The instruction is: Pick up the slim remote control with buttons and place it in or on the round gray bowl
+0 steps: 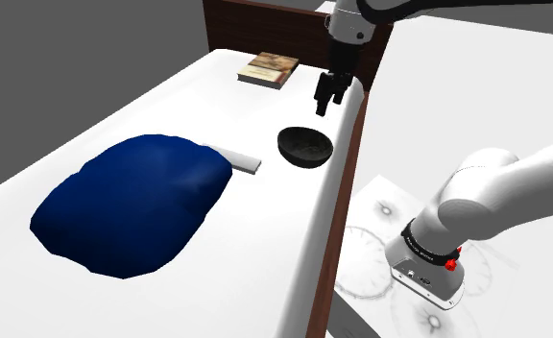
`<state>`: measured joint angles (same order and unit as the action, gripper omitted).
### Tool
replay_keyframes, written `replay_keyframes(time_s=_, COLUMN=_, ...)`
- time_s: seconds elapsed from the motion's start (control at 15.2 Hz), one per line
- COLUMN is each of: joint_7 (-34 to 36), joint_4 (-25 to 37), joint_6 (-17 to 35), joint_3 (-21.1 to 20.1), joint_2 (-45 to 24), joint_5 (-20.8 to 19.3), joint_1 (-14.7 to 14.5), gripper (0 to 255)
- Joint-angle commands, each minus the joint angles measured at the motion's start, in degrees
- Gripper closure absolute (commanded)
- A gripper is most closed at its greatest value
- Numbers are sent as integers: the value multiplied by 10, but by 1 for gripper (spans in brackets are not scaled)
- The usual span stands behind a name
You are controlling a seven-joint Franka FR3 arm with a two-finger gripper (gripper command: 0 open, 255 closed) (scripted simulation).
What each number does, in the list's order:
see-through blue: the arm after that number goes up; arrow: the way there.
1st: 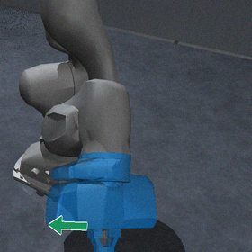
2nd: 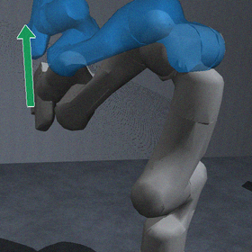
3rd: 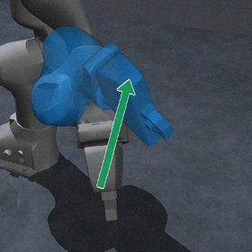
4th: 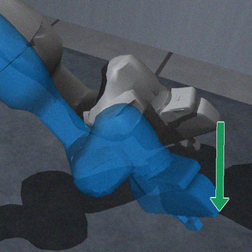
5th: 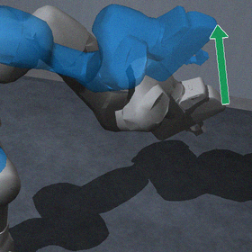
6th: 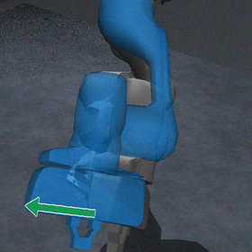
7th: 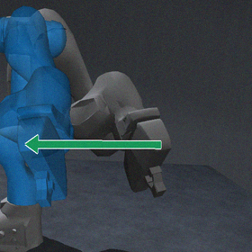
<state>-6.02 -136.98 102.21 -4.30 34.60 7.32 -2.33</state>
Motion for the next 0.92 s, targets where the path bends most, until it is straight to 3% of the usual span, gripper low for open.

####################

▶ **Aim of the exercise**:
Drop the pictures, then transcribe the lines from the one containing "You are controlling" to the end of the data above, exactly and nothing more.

▶ **The answer**:
You are controlling a seven-joint Franka FR3 arm with a two-finger gripper (gripper command: 0 open, 255 closed) (scripted simulation).
What each number does, in the list's order:
see-through blue: the arm after that number goes up; arrow: the way there.
1st: 
2nd: 
3rd: 
4th: 
5th: 
6th: 
7th: 
<state>-6.02 -136.98 102.21 -4.30 34.60 7.32 -2.33</state>
Motion for the next 0.92 s, targets where the path bends most, until it is straight to 3% of the usual span, gripper low for open.

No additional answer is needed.